Solving a 30-Year Genetic Mystery
The study also revealed a striking genetic association.
Patients carrying the autoantibodies were far more likely to possess a specific genetic variant known as HLA-DRB1*01:03, one of the strongest known genetic risk factors for ulcerative colitis.
The connection is particularly significant because this genetic association was first identified by Oxford researchers nearly three decades ago, yet the biological mechanism linking the gene to disease remained unclear.
The new findings suggest that HLA-DRB1*01:03 predisposes individuals to develop immune responses against IL-10, ultimately leading to chronic intestinal inflammation.
“This study provides the missing link between a well-known genetic variant and a newly discovered autoimmune mechanism targeting interleukin-10,” said Professor Holm Uhlig of the University of Oxford, one of the study’s senior authors.
Not One Disease, But Many
The discovery reinforces a growing view among researchers that inflammatory bowel disease is not a single condition but rather a collection of biologically distinct disorders that produce similar symptoms.
Current treatment strategies are largely based on clinical presentation and disease severity. However, patients often cycle through multiple therapies before finding an effective treatment, and many never achieve long-term disease control.
By identifying a specific subgroup of patients whose disease is driven by anti-IL-10 autoantibodies, researchers believe it may become possible to tailor treatment based on the underlying biology of an individual’s disease.
“This is the most exciting discovery in a lifetime specializing in IBD,” said Professor Simon Travis, Professor of Clinical Gastroenterology at the University of Oxford. “It means that we can now identify a group where we know what is causing the disease, and that creates a real opportunity to change how we manage this disease.”

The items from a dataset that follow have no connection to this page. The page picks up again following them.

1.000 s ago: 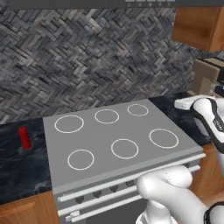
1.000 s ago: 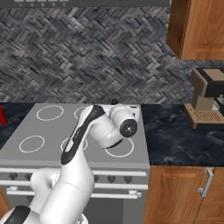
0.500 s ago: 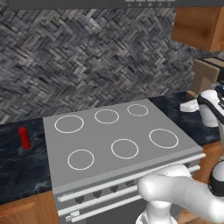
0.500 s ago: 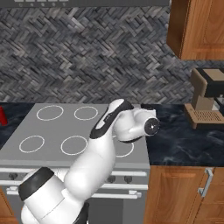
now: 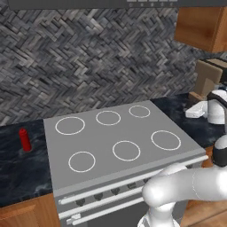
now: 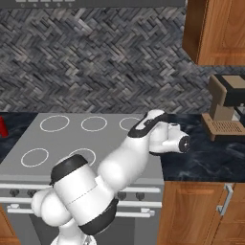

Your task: Collect the turmeric, ketchup, and shaker from the cabinet and place them next to the stove.

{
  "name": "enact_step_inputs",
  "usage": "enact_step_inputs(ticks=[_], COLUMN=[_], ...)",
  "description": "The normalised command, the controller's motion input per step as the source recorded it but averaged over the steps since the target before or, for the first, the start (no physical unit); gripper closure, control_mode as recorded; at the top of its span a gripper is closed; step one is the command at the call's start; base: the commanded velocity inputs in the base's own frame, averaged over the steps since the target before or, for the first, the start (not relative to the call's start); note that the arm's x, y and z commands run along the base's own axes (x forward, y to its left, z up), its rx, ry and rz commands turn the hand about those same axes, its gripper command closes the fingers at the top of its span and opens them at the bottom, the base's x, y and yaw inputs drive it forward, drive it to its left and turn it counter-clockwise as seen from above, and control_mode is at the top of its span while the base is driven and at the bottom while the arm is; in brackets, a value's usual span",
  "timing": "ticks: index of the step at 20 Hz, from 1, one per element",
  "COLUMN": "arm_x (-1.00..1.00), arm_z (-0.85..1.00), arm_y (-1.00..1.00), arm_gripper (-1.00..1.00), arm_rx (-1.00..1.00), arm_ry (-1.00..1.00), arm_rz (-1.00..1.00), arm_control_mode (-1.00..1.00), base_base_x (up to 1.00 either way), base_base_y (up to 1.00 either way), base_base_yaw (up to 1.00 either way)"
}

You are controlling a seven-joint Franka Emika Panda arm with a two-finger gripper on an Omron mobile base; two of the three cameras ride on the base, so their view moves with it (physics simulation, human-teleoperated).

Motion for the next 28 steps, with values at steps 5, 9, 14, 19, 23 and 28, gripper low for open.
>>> enact_step_inputs(ticks=[5, 9, 14, 19, 23, 28], arm_x=[0.39, 0.40, 0.44, 0.44, 0.31, 0.16], arm_z=[-0.36, -0.34, -0.30, -0.41, -0.18, -0.26], arm_y=[-0.34, -0.08, -0.09, -0.16, -0.33, -0.22], arm_gripper=[1.00, 1.00, 1.00, 1.00, 1.00, 1.00], arm_rx=[0.00, 0.01, 0.04, 0.04, 0.07, 0.04], arm_ry=[0.00, 0.00, 0.04, 0.07, 0.00, -0.03], arm_rz=[0.09, 0.11, 0.09, 0.09, 0.08, 0.05], arm_control_mode=[-1.00, -1.00, -1.00, -1.00, -1.00, -1.00], base_base_x=[0.00, 0.00, 0.00, 0.00, 0.00, 0.00], base_base_y=[0.00, 0.00, 0.00, 0.00, 0.00, 0.00], base_base_yaw=[0.00, 0.00, 0.00, 0.00, 0.00, 0.00])
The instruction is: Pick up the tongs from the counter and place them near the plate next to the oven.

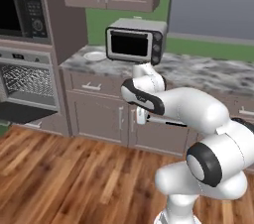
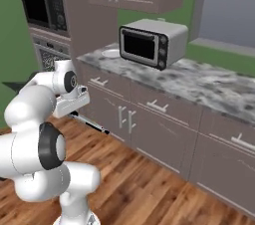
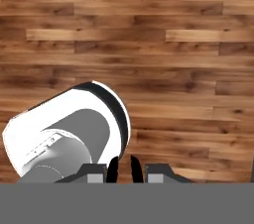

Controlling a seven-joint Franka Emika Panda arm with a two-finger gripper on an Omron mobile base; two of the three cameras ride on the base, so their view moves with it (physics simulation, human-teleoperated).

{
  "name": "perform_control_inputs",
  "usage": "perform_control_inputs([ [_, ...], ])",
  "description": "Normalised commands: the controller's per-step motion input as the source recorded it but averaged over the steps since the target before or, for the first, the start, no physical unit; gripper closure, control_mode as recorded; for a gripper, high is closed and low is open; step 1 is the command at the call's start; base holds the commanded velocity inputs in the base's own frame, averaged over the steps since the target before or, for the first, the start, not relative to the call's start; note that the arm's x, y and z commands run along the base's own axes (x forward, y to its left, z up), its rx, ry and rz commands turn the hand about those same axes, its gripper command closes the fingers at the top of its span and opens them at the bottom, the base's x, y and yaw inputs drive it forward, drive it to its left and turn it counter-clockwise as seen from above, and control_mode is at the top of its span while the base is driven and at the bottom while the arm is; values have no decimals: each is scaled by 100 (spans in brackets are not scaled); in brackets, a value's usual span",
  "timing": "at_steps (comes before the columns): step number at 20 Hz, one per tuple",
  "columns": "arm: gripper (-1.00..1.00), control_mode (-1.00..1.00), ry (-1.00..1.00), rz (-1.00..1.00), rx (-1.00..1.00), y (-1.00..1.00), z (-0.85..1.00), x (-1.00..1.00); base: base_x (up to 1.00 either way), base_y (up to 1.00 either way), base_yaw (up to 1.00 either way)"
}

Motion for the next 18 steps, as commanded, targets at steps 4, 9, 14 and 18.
perform_control_inputs([
  [4, 100, 100, 0, 0, 0, 0, 0, 0, 92, 34, 0],
  [9, 100, 100, 0, 0, 0, 0, 0, 0, 93, 29, 0],
  [14, 100, 100, 0, 0, 0, 0, 0, 0, 90, 30, -1],
  [18, 100, 100, 0, 0, 0, 0, 0, 0, 87, 34, -5],
])
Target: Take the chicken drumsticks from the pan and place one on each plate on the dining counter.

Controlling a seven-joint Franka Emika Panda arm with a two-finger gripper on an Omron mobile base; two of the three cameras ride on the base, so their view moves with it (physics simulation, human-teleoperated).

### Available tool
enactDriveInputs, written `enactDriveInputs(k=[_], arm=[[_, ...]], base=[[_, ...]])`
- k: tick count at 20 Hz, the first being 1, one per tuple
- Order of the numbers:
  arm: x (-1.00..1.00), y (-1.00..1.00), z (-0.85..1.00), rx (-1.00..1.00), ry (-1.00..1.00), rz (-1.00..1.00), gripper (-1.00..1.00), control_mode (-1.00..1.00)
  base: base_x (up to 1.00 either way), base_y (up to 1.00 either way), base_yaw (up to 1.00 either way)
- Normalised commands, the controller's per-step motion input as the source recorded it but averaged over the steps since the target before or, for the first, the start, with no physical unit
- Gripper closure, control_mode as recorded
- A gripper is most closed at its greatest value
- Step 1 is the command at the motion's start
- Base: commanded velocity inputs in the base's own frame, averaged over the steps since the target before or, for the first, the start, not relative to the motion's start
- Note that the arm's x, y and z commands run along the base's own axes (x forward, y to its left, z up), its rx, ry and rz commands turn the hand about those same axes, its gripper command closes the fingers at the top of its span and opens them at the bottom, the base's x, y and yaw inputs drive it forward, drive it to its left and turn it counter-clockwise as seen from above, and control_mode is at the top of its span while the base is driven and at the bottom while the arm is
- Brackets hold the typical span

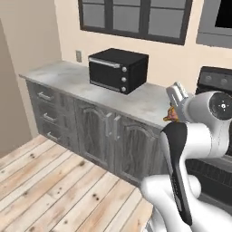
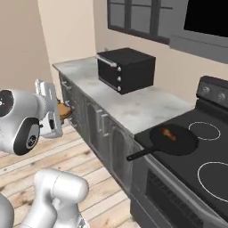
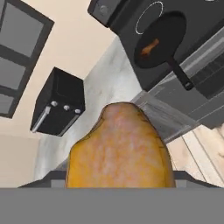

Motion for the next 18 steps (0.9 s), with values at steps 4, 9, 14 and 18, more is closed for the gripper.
enactDriveInputs(k=[4,9,14,18], arm=[[0.00,0.00,0.00,0.00,0.00,0.00,1.00,1.00],[0.00,0.00,0.00,0.00,0.00,0.00,1.00,1.00],[0.00,0.00,0.00,0.00,0.00,0.00,1.00,1.00],[0.00,0.00,0.00,0.00,0.00,0.00,1.00,1.00]], base=[[-0.12,-0.07,0.91],[-0.16,-0.04,0.92],[-0.22,-0.04,0.86],[-0.11,-0.03,0.75]])
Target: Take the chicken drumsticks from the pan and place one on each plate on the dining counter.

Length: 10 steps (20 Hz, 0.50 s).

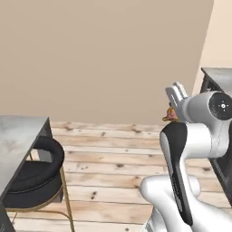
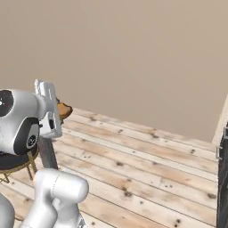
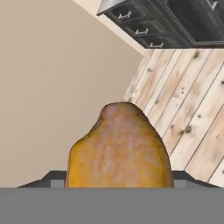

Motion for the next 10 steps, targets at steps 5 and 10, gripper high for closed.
enactDriveInputs(k=[5,10], arm=[[0.00,0.00,0.00,0.00,0.00,0.00,1.00,1.00],[0.00,0.00,0.00,0.00,0.00,0.00,1.00,1.00]], base=[[0.03,-0.27,0.58],[0.18,-0.30,0.54]])
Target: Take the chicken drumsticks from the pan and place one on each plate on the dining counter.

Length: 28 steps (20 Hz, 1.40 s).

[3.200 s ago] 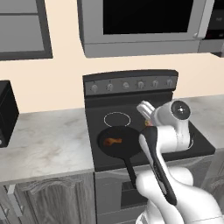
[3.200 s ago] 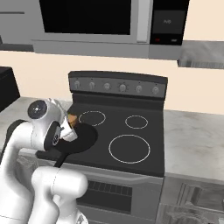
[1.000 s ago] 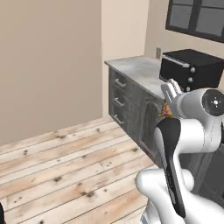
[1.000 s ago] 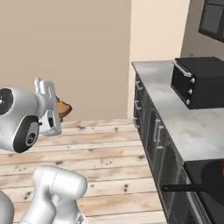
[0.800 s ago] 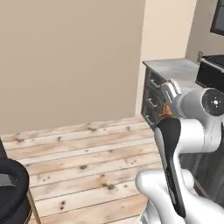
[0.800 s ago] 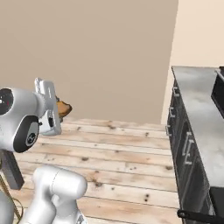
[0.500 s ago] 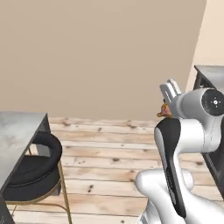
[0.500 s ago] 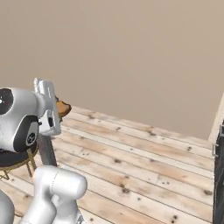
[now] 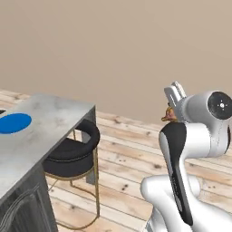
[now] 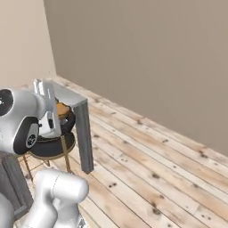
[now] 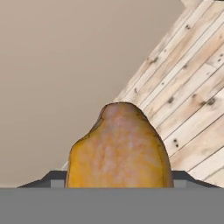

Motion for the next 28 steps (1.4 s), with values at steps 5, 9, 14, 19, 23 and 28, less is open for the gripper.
enactDriveInputs(k=[5,9,14,19,23,28], arm=[[0.00,0.00,0.00,0.00,0.00,0.00,1.00,1.00],[0.00,0.00,0.00,0.00,0.00,0.00,1.00,1.00],[0.00,0.00,0.00,0.00,0.00,0.00,1.00,1.00],[0.00,0.00,0.00,0.00,0.00,0.00,1.00,1.00],[0.00,0.00,0.00,0.00,0.00,0.00,1.00,1.00],[0.00,0.00,0.00,0.00,0.00,0.00,1.00,1.00]], base=[[0.08,-0.04,0.68],[0.31,-0.18,0.62],[0.51,-0.38,0.54],[0.59,-0.36,0.50],[0.50,-0.28,0.49],[0.48,-0.22,0.45]])
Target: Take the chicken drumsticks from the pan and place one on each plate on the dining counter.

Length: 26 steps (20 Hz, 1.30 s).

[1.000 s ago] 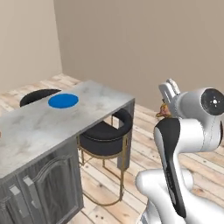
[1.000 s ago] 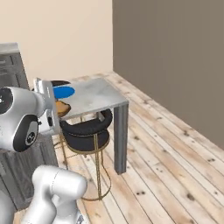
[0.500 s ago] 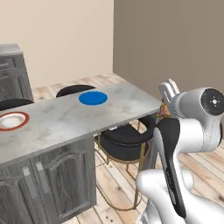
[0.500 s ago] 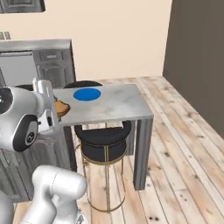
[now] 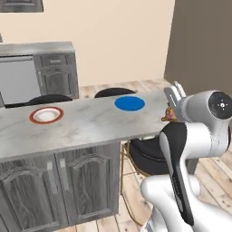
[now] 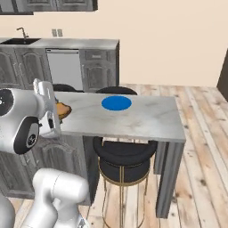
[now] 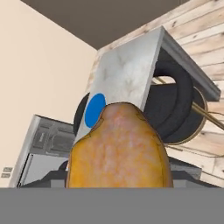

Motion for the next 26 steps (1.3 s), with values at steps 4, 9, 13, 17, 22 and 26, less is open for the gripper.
enactDriveInputs(k=[4,9,13,17,22,26], arm=[[0.00,0.00,0.00,0.00,0.00,0.00,1.00,1.00],[0.00,0.00,0.00,0.00,0.00,0.00,1.00,1.00],[0.00,0.00,0.00,0.00,0.00,0.00,1.00,1.00],[0.00,0.00,0.00,0.00,0.00,0.00,1.00,1.00],[0.00,0.00,0.00,0.00,0.00,0.00,1.00,1.00],[0.75,-0.09,0.00,0.01,0.00,0.00,1.00,-1.00]], base=[[0.46,-0.14,0.36],[0.54,0.00,0.20],[0.53,-0.02,0.13],[0.50,0.00,0.11],[0.54,0.00,0.11],[0.00,0.00,0.00]])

Toward Precision Medicine for IBD
The findings could have immediate clinical implications.
Researchers suggest that a blood test could be developed to identify patients carrying anti-IL-10 autoantibodies. Such testing would allow clinicians to rapidly recognize this distinct disease subtype and potentially direct patients toward more targeted therapeutic strategies.
Future treatments may focus on eliminating the autoantibodies themselves or targeting the immune cells responsible for producing them.
Given that IBD affects around half a million people in the United Kingdom alone, researchers estimate that between 15,000 and 20,000 patients could belong to this newly defined subgroup.
Early identification could reduce disease complications, improve patient outcomes, and potentially decrease reliance on long-term biologic therapies, repeated hospitalizations, and surgery.
Lessons from Rare Diseases
The discovery also highlights the value of studying rare genetic disorders.
More than a decade ago, researchers identified inherited defects in IL-10 signaling as a cause of severe early-onset inflammatory bowel disease in children. Later, scientists discovered two children whose disease was caused not by genetic mutations but by autoantibodies that blocked IL-10.
Those rare observations ultimately helped uncover a disease mechanism now shown to affect thousands of patients worldwide.
“This discovery shows how the study of rare inherited disorders can shed new light on common diseases,” said Professor Sophie Hambleton of Newcastle University.
A New Era for IBD Research
Although additional studies will be needed to determine how best to treat patients with anti-IL-10 autoantibodies, the findings represent an important step toward precision medicine in inflammatory bowel disease.
Rather than viewing IBD as a single disease requiring broadly similar treatments, researchers are increasingly uncovering distinct biological pathways that drive inflammation in different groups of patients.
For a subset of patients, the cause may now be clear: the immune system has turned against one of its own most important anti-inflammatory molecules.
Reference
Interleukin-10 Autoantibodies and HLA-DRB1*01:03 in Inflammatory Bowel Disease. New England Journal of Medicine (2026).